I remember one time I got a weeping phone call from our bookkeeper who had been sent a notice by the federal government they were going to get a $20,000 fine and six months in jail if they didn't fill out 9 zillion forms that were due three months ago that there was no paperwork for and no charts for, et cetera, et cetera, et cetera. There's a long story with this which is pretty funny, but we don't have time for it. But the bottom line is, there are a lot of things that we've been promised by the federal government that have never been delivered.

First of all, we should require in this country that there is one kind of insurance form and one kind of insurance form only. (Applause.) And we need to do the same thing with codes. Everybody ought to be required to use the same codes that Medicare uses so you never go through those books and all that stuff ever again. That's the beginning of the paperwork piece.

Now, how much time do we have?

GOV. VILSACK: You got just less than a minute and I've got one more question.

GOV. DEAN: Alright, we'll do the one more question. (Laughter.)

GOV. VILSACK: No, no, go ahead, go ahead, finish.

GOV. DEAN: Well, every politician will tell you of the five things that cost control has a problem with. They'll blame lawyers, doctors, hospitals, insurance companies, and pharmaceutical companies. They're right. Those are all the big problems. What they won't tell you is this: One of the biggest problems in medicine is us. My son had an emergency appendectomy last year. I was instantly transformed from the governor who wanted to do something about cost controls to the parent who wanted everything done for their child, and I expect the insurance company to pay for every last nickel of it. The reason politicians won't tell you that is because first, there is some kind of problem in Washington with actually treating voters as adults, and they don't like to admit that you have responsibility too. We all have responsibility.

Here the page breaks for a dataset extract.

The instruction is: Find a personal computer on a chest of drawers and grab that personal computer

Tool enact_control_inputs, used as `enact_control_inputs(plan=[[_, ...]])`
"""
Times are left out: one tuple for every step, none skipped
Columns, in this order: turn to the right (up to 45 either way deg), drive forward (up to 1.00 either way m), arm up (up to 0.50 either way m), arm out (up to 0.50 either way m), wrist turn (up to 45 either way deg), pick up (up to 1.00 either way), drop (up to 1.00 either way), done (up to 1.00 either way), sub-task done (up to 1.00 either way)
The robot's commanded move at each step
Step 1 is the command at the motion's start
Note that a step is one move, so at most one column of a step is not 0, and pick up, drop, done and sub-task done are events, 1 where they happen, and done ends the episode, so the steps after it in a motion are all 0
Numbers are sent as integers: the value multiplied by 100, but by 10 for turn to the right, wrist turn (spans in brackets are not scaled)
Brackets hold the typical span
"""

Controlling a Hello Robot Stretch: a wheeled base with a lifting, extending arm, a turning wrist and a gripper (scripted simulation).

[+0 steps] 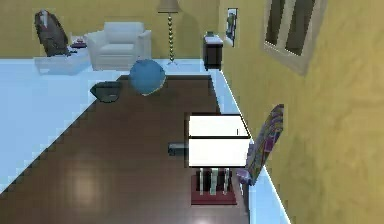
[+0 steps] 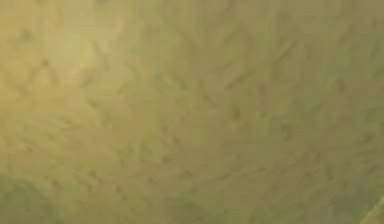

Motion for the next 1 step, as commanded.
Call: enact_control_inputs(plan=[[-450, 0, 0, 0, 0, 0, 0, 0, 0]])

Secondly, there's no easy solution. What we need to do is deal with the pharmaceutical problem because it's a huge problem and they're getting away with murder. But we also need to figure out what our own responsibility for health care is. It talks about wellness. It talks about prevention. We need to do what they did in Oregon, is to have state-wide meetings, in this case country-wide meetings for a year and a half and acknowledge that each of us has responsibility for health care costs too. We can't just blame the doctors, the hospitals, the lawyers, the insurance companies, and the pharmaceutical companies. It always makes us feel good to blame them, but nothing ever happens unless we acknowledge our own responsibility as well. (Applause.)

GOV. VILSACK: We have 15 seconds left. Dual eligibles. Federal responsibility? State responsibility?

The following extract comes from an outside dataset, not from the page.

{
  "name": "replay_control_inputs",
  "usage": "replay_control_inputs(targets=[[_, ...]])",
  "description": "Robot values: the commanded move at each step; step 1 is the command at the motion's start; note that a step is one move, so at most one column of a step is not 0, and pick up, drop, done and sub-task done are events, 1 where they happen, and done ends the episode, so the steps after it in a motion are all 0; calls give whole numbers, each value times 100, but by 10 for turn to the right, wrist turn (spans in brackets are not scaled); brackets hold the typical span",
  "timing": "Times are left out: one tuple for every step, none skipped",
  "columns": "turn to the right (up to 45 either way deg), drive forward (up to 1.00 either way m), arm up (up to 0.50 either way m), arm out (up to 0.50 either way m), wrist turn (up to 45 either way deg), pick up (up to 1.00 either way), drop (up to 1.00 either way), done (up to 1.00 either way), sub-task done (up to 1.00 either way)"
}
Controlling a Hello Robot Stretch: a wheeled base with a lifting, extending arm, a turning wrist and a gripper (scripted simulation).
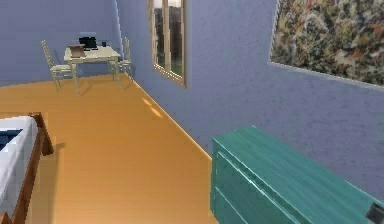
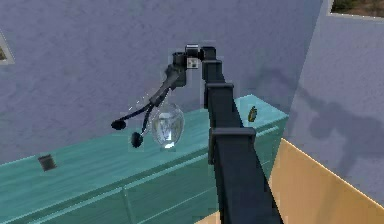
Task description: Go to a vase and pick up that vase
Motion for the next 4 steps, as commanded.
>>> replay_control_inputs(targets=[[0,0,0,0,450,0,0,0,0],[0,0,0,0,450,0,0,0,0],[0,0,0,0,180,0,0,0,0],[0,0,-30,0,0,0,0,0,0]])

GOV. DEAN: My deal is, you do universal health care, we take care of dual eligibles. (Applause.) The one thing we didn't talk about that was raised by the dual eligible question is this is a system that's going to be run by the states. We're going to pay the money. You're not going to have to pay five cents more to insure all your people. We're going to give you a bigger match rate. We're going to help take care of a lot of dual eligibles. But I want this system to be run by the states because most states will do a much better job than the federal government will running the health care system. (Applause.)

GOV. VILSACK: With that, Governor, we're going to let that be the final word from you today. Ladies and gentlemen, please join with me in thanking Governor Dean. Thank you.